* [Try it] All that should be output is the block of lines below from the line with "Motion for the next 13" to the line with "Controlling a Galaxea", both included, exactly as written.

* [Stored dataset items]
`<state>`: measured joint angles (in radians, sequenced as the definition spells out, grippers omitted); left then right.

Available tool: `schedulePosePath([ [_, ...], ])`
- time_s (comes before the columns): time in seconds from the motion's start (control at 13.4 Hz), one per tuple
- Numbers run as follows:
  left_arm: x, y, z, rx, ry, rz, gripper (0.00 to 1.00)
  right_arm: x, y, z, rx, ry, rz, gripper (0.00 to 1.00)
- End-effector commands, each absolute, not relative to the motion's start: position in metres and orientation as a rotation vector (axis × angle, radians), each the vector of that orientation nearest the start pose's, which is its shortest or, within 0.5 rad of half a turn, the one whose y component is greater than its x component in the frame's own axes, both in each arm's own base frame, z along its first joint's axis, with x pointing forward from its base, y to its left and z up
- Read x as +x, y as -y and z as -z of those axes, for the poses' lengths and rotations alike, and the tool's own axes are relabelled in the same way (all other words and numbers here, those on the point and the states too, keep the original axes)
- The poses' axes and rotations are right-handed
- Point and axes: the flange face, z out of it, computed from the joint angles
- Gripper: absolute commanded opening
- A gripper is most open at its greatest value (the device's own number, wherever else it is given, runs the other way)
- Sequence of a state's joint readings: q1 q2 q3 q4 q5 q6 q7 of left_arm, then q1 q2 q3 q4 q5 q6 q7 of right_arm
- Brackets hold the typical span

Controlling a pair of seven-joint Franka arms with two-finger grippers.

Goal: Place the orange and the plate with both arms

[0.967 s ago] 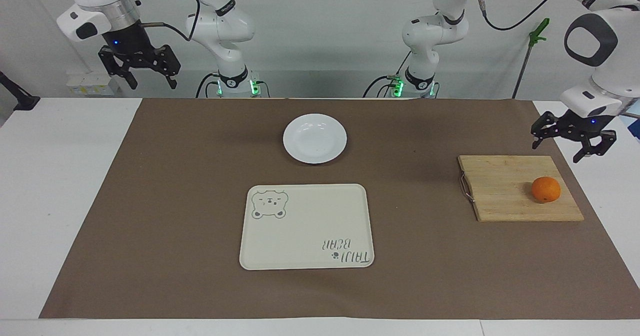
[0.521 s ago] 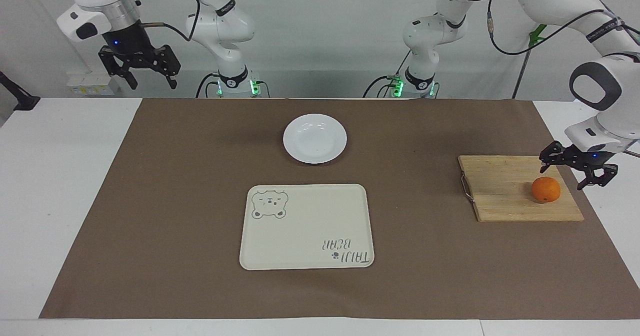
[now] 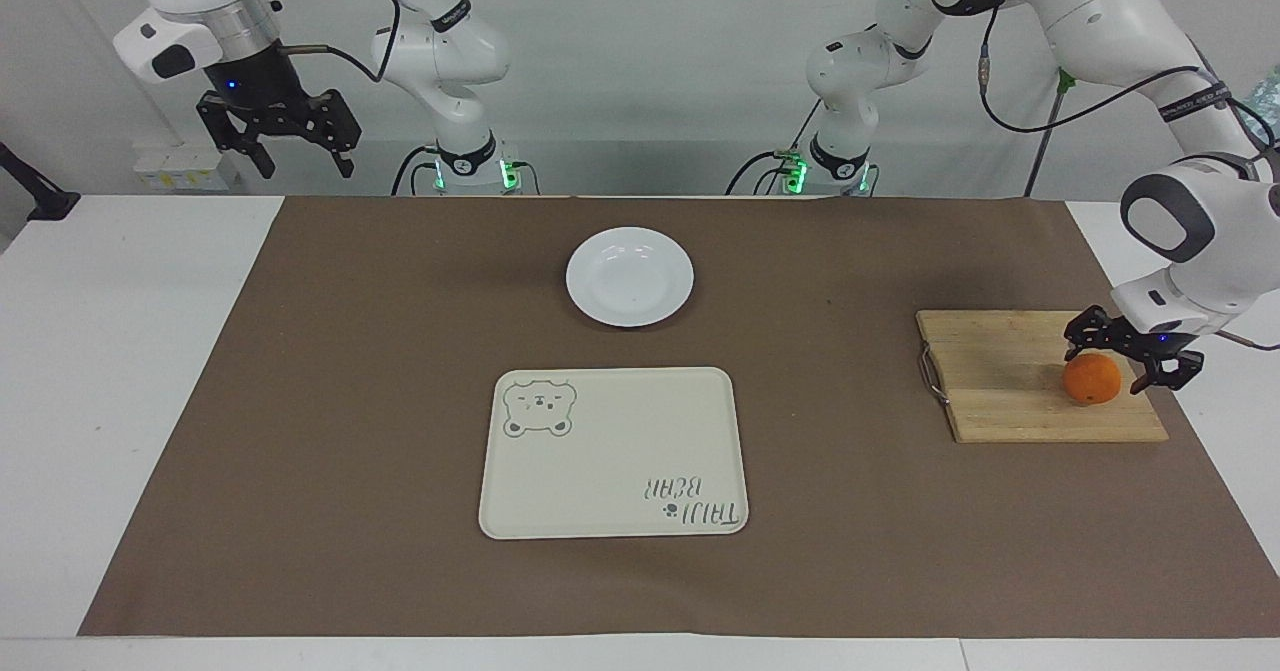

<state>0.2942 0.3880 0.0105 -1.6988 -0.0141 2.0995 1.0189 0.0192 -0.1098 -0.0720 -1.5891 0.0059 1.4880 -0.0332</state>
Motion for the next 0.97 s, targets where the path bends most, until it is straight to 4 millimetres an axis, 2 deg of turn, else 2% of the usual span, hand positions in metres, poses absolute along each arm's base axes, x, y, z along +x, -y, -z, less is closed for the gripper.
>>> schedulePosePath([
  [0.0,0.622,-0.211,-0.336,-2.945,-1.073,0.041,1.0,0.506,0.03,-0.671,-3.137,0.0,0.012,1.0],
  [0.15,0.612,-0.221,-0.317,-2.95,-1.093,0.006,1.0,0.506,0.029,-0.671,-3.137,0.003,0.014,1.0],
  [0.37,0.607,-0.226,-0.313,-2.959,-1.089,-0.007,1.0,0.506,0.029,-0.671,-3.137,0.003,0.012,1.0],
  [0.89,0.606,-0.22,-0.311,-2.988,-1.012,-0.012,1.0,0.506,0.029,-0.671,-3.137,0.003,0.012,1.0],
])
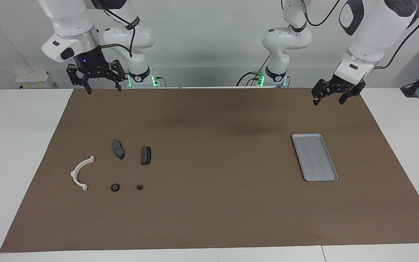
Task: Pick bearing gear from pile to tray
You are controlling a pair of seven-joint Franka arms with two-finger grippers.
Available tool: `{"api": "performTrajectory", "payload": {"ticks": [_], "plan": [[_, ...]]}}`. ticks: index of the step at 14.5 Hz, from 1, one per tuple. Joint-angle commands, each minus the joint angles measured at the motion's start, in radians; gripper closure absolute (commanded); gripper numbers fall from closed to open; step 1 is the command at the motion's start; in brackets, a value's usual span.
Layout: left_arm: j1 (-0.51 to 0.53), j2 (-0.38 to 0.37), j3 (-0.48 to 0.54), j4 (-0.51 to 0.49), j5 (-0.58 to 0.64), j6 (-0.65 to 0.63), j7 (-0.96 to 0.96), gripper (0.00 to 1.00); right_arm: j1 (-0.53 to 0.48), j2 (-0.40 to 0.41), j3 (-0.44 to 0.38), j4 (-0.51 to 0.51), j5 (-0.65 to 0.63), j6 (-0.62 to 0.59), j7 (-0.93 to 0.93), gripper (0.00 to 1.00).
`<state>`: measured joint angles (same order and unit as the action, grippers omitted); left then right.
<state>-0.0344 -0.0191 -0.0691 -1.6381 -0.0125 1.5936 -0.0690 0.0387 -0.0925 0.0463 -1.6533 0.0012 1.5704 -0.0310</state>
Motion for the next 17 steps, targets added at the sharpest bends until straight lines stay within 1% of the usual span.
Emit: {"api": "performTrajectory", "payload": {"ticks": [1,3,6,11,15,17], "plan": [[-0.006,-0.018,0.005,-0.009,0.017,-0.015,0.011,0.0,0.001,0.008,0.001,-0.088,0.028,0.089,0.026,0.0],[-0.006,-0.018,0.005,-0.009,0.017,-0.015,0.011,0.0,0.036,0.057,0.001,-0.097,0.028,0.118,0.084,0.0],[-0.006,-0.018,0.005,-0.009,0.017,-0.015,0.011,0.0,0.041,0.152,0.003,-0.097,0.022,0.198,0.143,0.0],[-0.006,-0.018,0.003,-0.009,0.017,-0.015,0.009,0.0,0.064,0.35,0.001,-0.088,-0.032,0.387,0.244,0.0],[-0.006,-0.018,0.005,-0.009,0.017,-0.015,0.011,0.0,0.072,0.476,0.001,-0.079,-0.076,0.535,0.298,0.0],[-0.006,-0.018,0.005,-0.009,0.017,-0.015,0.009,0.0,0.07,0.552,0.0,-0.021,-0.092,0.545,0.302,0.0]]}}
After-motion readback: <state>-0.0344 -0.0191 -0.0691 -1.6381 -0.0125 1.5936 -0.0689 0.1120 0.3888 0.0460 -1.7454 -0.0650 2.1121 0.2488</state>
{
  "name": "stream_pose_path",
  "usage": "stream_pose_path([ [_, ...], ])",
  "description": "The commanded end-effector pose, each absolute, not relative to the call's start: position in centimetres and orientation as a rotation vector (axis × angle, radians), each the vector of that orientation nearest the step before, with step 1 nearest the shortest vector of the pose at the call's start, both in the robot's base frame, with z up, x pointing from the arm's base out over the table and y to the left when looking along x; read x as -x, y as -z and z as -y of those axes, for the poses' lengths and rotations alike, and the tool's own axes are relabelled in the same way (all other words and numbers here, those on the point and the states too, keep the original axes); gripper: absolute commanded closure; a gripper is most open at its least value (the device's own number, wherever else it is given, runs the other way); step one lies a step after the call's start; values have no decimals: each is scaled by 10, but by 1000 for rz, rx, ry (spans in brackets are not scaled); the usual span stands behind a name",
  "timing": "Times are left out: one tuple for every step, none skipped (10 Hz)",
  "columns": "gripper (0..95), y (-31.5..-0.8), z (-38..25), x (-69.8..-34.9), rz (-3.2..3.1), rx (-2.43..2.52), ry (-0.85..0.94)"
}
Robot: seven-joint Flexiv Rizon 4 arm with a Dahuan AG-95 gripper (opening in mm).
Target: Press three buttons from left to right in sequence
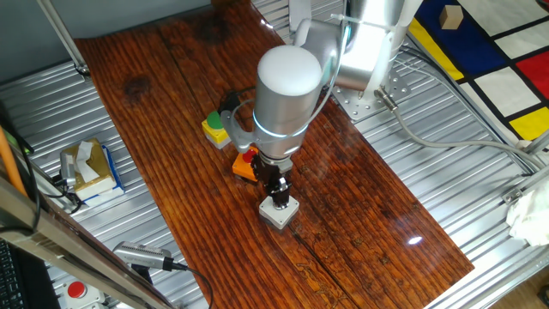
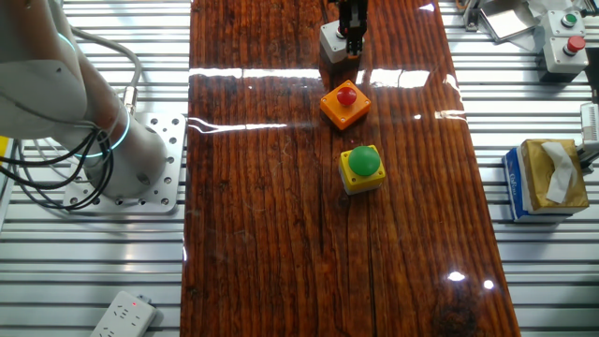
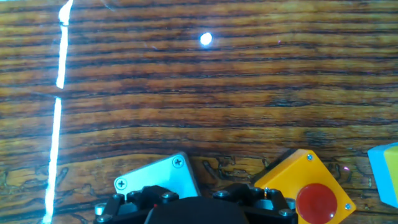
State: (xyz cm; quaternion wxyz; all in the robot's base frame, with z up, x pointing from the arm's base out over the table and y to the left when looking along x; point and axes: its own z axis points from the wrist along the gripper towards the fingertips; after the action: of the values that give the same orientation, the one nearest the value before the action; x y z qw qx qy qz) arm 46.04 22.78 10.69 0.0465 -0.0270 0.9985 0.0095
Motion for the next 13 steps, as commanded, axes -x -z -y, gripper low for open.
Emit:
stream_pose_path([
  [190,-105,-228,-462,-3041,72,-30],
  [190,-105,-228,-462,-3041,64,-31],
  [190,-105,-228,-462,-3040,60,-32],
  [190,-105,-227,-461,-3040,54,-32],
  [190,-104,-227,-459,-3038,54,-33],
  [190,-102,-225,-456,-3034,53,-37],
  [190,-101,-224,-455,-3034,53,-37],
  [190,-101,-224,-454,-3033,52,-38],
  [190,-100,-223,-453,-3033,53,-37],
  [190,-100,-223,-452,-3033,57,-36],
  [190,-99,-223,-451,-3031,58,-36],
  [190,-98,-222,-449,-3029,61,-36],
  [190,-98,-221,-447,-3029,64,-34],
])
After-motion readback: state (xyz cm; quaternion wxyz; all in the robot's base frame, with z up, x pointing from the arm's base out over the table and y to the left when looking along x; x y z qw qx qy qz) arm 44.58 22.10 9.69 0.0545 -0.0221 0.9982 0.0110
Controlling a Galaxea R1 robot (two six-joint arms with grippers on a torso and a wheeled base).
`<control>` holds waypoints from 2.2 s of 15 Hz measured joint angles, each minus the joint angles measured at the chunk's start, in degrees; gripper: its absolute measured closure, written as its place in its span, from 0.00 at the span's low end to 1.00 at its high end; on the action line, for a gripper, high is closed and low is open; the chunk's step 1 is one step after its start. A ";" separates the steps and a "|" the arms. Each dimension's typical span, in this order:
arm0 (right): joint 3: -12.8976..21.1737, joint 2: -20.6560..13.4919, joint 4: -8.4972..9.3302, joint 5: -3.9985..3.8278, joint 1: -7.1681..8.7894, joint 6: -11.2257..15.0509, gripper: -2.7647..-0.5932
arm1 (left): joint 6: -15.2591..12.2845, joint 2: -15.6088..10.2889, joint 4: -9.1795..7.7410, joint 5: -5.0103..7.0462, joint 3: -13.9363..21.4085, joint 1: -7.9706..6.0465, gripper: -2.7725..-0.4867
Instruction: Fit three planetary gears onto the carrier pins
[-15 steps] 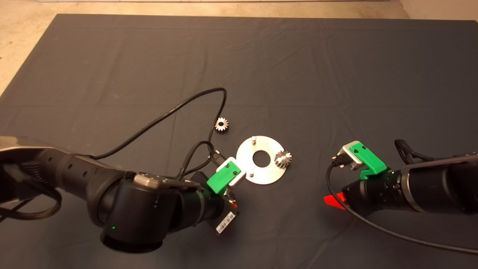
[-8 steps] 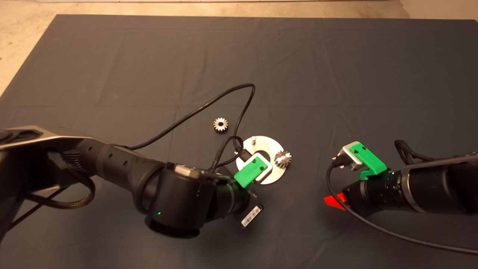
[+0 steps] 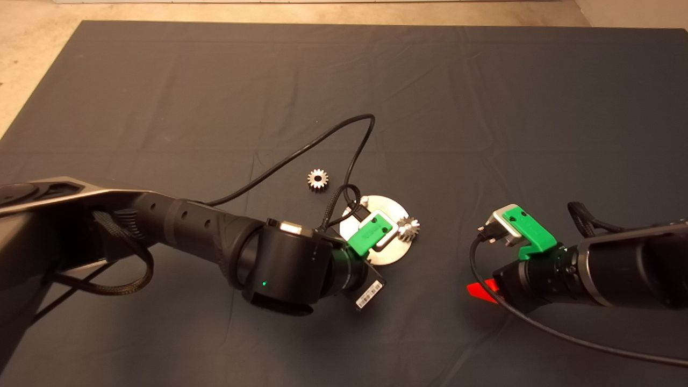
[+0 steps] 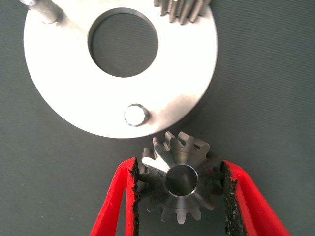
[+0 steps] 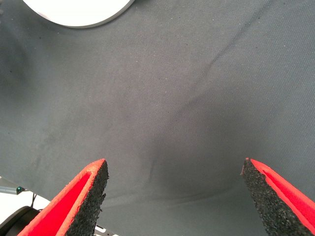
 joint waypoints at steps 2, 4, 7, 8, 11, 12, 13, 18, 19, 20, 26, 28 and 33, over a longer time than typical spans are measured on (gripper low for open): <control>0.00 0.00 0.02 0.00 0.00 0.01 0.34 | 0.77 0.09 -0.82 0.00 -0.45 -1.04 0.86; 0.00 0.00 0.09 0.00 0.00 0.01 0.34 | 1.29 0.17 -1.90 0.00 -0.48 -2.06 0.86; 0.00 0.00 0.16 0.02 0.00 0.00 0.34 | 1.84 0.37 -4.24 -0.02 -0.56 -4.13 0.86; 0.00 0.00 0.17 0.00 0.00 0.01 0.34 | 1.87 0.38 -4.71 -0.02 -0.56 -4.79 0.86; 0.00 0.00 0.20 0.02 0.00 0.01 0.34 | 2.04 0.39 -5.52 -0.02 -0.62 -5.71 0.86; 0.00 0.00 0.20 0.00 0.00 0.01 0.34 | 2.06 0.41 -5.86 -0.02 -0.88 -5.75 0.86; 0.00 0.00 0.24 0.00 0.00 0.00 0.34 | 2.06 0.42 -6.09 -0.02 -1.27 -5.75 0.86; 0.00 0.02 0.39 0.00 0.00 0.00 0.34 | 2.11 1.62 -6.26 -0.02 -2.62 -5.89 0.86; 0.02 0.02 0.39 0.02 0.00 0.00 0.34 | 2.11 2.10 -6.28 -0.03 -3.09 -5.89 0.86; 0.02 0.02 0.39 0.00 0.00 0.01 0.34 | 2.11 2.35 -6.28 -0.03 -3.39 -5.89 0.86; 0.02 0.00 0.39 0.02 0.00 0.01 0.34 | 2.11 2.96 -6.30 -0.04 -4.16 -5.86 0.87; 0.05 0.00 0.39 0.01 0.00 0.01 0.34 | 2.11 2.99 -6.28 -0.03 -4.22 -5.86 0.87; 0.13 0.00 0.39 0.00 0.00 0.01 0.34 | 2.12 3.45 -6.17 -0.03 -4.26 -5.65 0.87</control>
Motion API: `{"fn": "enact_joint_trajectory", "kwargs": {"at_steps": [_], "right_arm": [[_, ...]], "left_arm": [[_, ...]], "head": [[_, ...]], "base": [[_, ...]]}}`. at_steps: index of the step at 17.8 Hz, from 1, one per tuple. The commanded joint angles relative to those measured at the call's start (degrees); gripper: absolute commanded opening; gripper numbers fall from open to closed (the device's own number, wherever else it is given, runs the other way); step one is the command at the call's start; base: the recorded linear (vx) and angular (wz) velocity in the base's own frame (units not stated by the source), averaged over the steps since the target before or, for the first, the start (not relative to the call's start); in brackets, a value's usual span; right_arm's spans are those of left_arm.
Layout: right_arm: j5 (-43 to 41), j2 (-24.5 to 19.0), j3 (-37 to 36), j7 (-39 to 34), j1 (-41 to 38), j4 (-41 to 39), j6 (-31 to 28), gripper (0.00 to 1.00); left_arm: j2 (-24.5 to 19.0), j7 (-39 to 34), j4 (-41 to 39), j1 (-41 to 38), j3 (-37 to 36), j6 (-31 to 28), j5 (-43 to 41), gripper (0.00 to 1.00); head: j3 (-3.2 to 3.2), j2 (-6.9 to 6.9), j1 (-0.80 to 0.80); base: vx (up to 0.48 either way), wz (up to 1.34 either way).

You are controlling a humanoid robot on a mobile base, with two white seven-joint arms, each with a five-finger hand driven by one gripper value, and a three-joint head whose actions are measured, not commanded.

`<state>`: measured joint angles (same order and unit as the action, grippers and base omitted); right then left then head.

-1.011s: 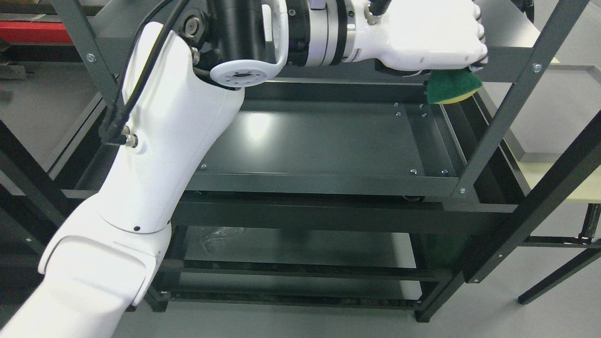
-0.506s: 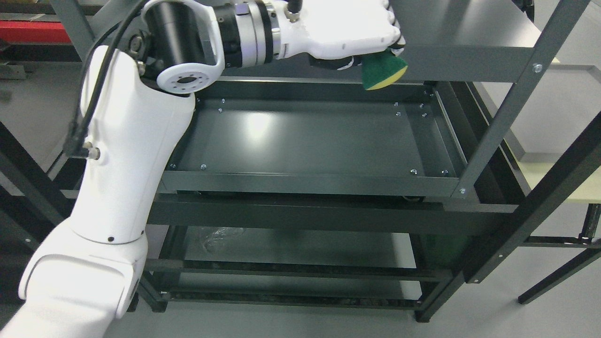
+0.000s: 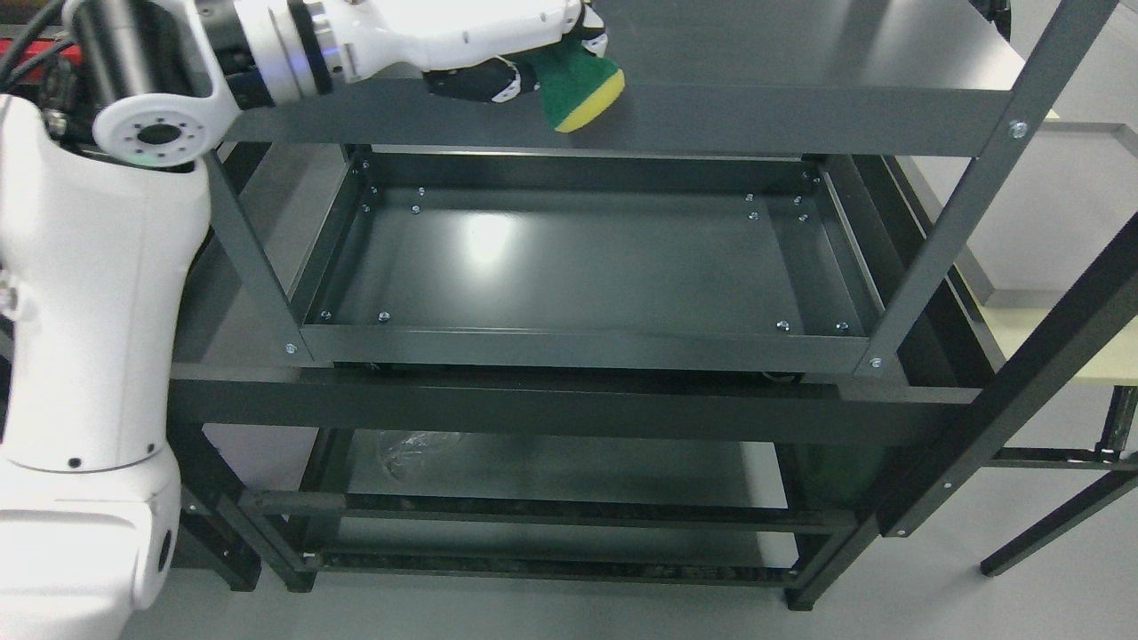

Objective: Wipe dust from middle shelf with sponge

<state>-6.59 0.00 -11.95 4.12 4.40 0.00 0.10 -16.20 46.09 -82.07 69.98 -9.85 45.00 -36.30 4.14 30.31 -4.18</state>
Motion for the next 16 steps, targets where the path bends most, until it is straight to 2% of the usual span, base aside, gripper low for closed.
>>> {"fn": "enact_joint_trajectory", "kwargs": {"at_steps": [1,4,8,11,12,16], "right_arm": [[0.00,1.00,0.00,0.01,-0.01,-1.00,-4.15,1.00],[0.00,1.00,0.00,0.01,-0.01,-1.00,-4.15,1.00],[0.00,1.00,0.00,0.01,-0.01,-1.00,-4.15,1.00],[0.00,1.00,0.00,0.01,-0.01,-1.00,-4.15,1.00],[0.00,1.00,0.00,0.10,-0.01,-1.00,-4.15,1.00],[0.00,1.00,0.00,0.01,-0.01,-1.00,-4.15,1.00]], "left_arm": [[-19.11,0.32,-0.82,-3.78,9.13,0.00,11.58,0.02],[-24.83,0.32,-0.64,-7.56,10.37,0.00,15.81,0.02],[-26.68,0.32,-0.37,-9.51,12.40,0.00,17.14,0.03],[-25.03,0.49,-0.55,-8.64,10.65,0.00,15.91,0.02],[-21.97,0.49,-0.46,-7.76,9.16,0.00,13.38,0.02],[-3.54,0.49,0.06,-2.74,3.62,0.00,1.70,0.02]], "head": [[0.00,0.00,0.00],[0.00,0.00,0.00],[0.00,0.00,0.00],[0.00,0.00,0.00],[0.00,0.00,0.00],[0.00,0.00,0.00]], "base": [[0.000,0.00],[0.000,0.00],[0.000,0.00],[0.000,0.00],[0.000,0.00],[0.000,0.00]]}}
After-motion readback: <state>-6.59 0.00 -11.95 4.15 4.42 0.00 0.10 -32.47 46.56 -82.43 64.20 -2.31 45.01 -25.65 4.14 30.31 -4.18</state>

* [Expected answer]
Motion for the next 13 steps, as commanded, axes -x -z -y, gripper low for open.
Emit:
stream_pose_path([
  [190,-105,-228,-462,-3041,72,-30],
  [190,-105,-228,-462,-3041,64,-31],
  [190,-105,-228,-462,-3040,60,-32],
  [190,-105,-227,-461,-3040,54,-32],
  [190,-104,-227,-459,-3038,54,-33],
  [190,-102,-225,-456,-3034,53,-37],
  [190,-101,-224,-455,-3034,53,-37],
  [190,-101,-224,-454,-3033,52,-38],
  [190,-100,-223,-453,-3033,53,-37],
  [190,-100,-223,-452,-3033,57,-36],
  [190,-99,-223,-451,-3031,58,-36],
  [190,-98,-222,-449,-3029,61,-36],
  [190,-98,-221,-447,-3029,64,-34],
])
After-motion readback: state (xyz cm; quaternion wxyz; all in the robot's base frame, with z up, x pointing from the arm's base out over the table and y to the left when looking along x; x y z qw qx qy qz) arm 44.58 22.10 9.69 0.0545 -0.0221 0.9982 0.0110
Controlling a Galaxea R1 robot (two six-joint arms with grippers on a torso and a wheeled base).

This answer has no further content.